If they follow the market exclusively, they may pass up the chance to develop products with commercial appeal that customers haven't yet dreamed of, he said.

He points to such consumer favorites as video games and Apple's ubiquitous iPod as products that companies developed even before there was an established market.

Jules Duga, a senior research scientist at Battelle, a contract research organization based in Columbus, Ohio, who studies industrial R&D spending, sees another drawback to the obsession with the marketplace.

It's not only applied research at DuPont's Central Research, however. Researchers there still find time to work on what Gierke, a research manager in industrial biotechnology, calls "bootleg projects."

"Discovery sometimes happens in ways you can't predict," said Gierke, who joined DuPont in 1974. "If you only do what you're assigned to do, you're going to miss out on some great opportunities."

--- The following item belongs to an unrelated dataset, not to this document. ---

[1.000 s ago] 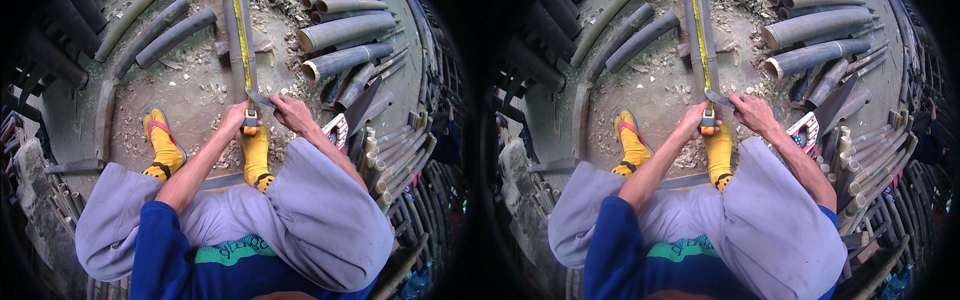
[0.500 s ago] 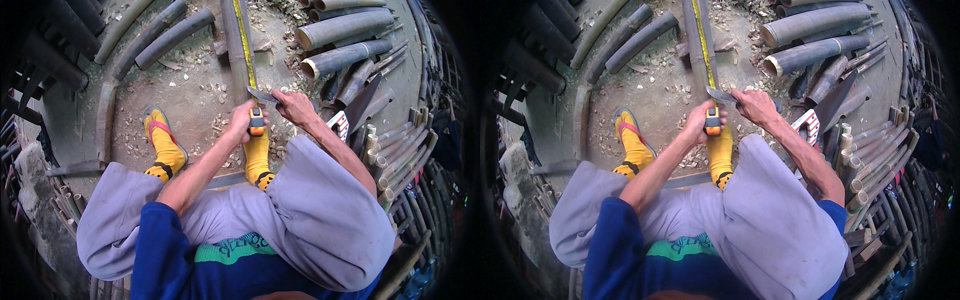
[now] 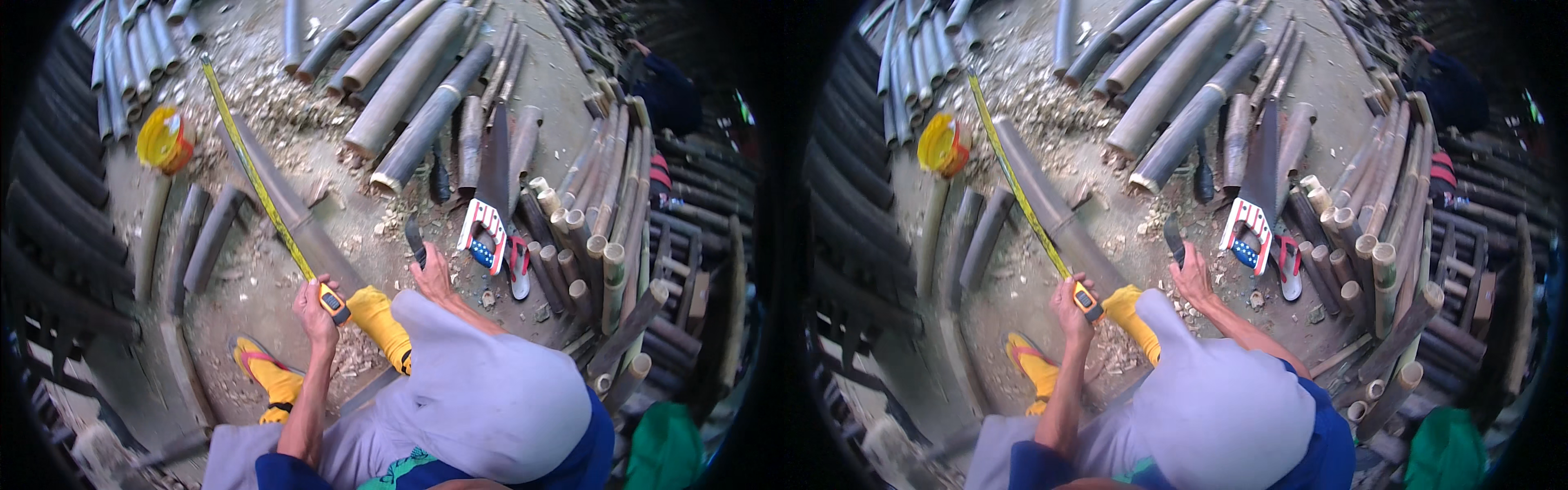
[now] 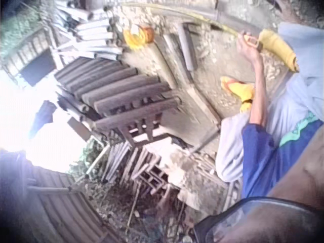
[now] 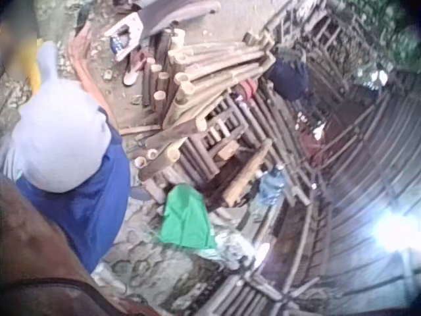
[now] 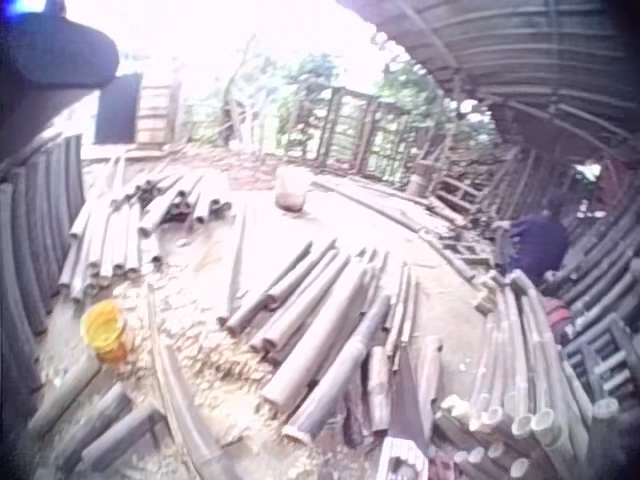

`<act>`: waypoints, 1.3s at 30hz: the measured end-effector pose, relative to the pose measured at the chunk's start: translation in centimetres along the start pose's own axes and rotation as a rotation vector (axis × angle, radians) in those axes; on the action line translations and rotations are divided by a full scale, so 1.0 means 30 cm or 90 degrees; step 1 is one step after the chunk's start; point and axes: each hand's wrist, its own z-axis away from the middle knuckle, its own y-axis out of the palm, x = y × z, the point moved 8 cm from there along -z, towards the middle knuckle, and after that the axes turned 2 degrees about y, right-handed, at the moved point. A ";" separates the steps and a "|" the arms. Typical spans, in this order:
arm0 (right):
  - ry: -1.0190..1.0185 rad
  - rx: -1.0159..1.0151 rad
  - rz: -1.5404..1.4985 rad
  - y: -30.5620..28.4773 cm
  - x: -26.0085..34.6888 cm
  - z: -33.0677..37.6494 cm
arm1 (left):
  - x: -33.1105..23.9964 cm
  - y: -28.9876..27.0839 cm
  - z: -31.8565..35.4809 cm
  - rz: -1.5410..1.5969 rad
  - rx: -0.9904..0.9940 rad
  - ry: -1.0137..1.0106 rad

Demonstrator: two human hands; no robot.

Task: The person measures a bamboo pole with a tape measure, then uses a knife to cut and shape a smaller bamboo piece. They repeatedly strike the bamboo with a wooden mallet to fit it into a larger pole, then use a chisel to refine the fit.

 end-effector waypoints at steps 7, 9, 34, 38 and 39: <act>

For continued funding they have to pass muster from an internal review board consisting of Chowdhry, the vice president for Central Research; Thomas Connelly Jr., DuPont's chief science and technology officer; and the technical directors of each of the company's five business platforms, showing how the project will result in a commercial product.

"What has not changed is the quality of the talent, the curiosity about science, the commitment to excellence," she said. "What has changed is the discipline with which we start the research based on market insight, market foresight and customer needs."